# WHAT IS EXPECTED
Find the count of lines in the material below that include the word "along". State nothing but that number.

# RECORDS FOR THE TASK
┌──
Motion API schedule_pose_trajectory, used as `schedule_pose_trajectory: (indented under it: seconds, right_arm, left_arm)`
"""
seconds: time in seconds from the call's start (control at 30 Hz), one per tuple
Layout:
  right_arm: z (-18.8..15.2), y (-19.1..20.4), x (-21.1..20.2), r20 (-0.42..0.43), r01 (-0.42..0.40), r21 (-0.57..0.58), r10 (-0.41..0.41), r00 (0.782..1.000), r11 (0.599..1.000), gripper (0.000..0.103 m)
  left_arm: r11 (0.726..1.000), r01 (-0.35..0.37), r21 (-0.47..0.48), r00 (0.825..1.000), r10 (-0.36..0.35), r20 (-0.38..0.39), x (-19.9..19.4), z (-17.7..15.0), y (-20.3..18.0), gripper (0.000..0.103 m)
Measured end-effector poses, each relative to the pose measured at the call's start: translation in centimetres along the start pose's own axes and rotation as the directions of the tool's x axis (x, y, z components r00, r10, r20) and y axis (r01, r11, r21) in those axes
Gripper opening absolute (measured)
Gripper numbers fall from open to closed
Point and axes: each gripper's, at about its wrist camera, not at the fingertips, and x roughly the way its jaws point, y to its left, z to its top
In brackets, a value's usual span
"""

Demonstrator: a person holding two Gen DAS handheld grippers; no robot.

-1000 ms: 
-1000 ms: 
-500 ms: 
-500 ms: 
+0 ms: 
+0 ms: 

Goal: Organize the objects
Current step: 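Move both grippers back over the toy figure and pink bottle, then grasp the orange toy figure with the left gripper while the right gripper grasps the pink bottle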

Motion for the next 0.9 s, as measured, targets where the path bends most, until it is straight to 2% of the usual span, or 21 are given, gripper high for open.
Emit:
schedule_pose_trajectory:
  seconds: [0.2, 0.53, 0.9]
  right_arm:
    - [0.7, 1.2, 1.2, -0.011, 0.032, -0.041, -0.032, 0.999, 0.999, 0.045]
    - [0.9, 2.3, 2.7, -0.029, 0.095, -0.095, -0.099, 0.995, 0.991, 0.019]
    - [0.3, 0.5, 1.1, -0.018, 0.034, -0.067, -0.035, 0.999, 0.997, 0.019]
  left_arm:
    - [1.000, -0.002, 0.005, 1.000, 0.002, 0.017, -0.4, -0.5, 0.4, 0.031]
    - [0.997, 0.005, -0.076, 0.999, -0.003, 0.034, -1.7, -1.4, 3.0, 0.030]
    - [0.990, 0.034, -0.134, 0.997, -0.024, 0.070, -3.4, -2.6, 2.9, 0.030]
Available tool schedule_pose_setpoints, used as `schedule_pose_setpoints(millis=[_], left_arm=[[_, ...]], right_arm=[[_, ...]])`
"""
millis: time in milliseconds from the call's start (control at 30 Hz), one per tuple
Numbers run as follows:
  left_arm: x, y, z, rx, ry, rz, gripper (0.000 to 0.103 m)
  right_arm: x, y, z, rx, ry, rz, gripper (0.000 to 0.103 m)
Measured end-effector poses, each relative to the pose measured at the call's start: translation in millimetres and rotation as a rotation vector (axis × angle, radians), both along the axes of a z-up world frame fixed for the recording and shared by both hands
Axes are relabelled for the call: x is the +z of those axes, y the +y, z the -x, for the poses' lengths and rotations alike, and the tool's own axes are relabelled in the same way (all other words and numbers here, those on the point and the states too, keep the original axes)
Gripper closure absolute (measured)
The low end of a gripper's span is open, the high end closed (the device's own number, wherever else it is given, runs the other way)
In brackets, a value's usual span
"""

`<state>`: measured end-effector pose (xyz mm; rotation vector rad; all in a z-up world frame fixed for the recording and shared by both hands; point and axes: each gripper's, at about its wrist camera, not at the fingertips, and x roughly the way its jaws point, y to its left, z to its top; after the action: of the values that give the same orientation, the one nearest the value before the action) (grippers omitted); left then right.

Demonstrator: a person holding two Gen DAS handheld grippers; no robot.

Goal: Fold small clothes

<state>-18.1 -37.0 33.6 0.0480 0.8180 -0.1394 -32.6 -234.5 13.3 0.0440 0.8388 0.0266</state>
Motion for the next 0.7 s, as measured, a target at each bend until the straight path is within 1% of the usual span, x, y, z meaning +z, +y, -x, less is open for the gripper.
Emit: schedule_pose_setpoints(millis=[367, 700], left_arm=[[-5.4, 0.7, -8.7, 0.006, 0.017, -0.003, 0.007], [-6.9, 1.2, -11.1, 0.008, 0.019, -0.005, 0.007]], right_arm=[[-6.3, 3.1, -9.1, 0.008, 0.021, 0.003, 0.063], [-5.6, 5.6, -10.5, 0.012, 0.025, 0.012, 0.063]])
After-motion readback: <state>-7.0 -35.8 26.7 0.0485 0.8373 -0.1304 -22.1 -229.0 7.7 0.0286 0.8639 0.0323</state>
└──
# TASK SOLUTION
2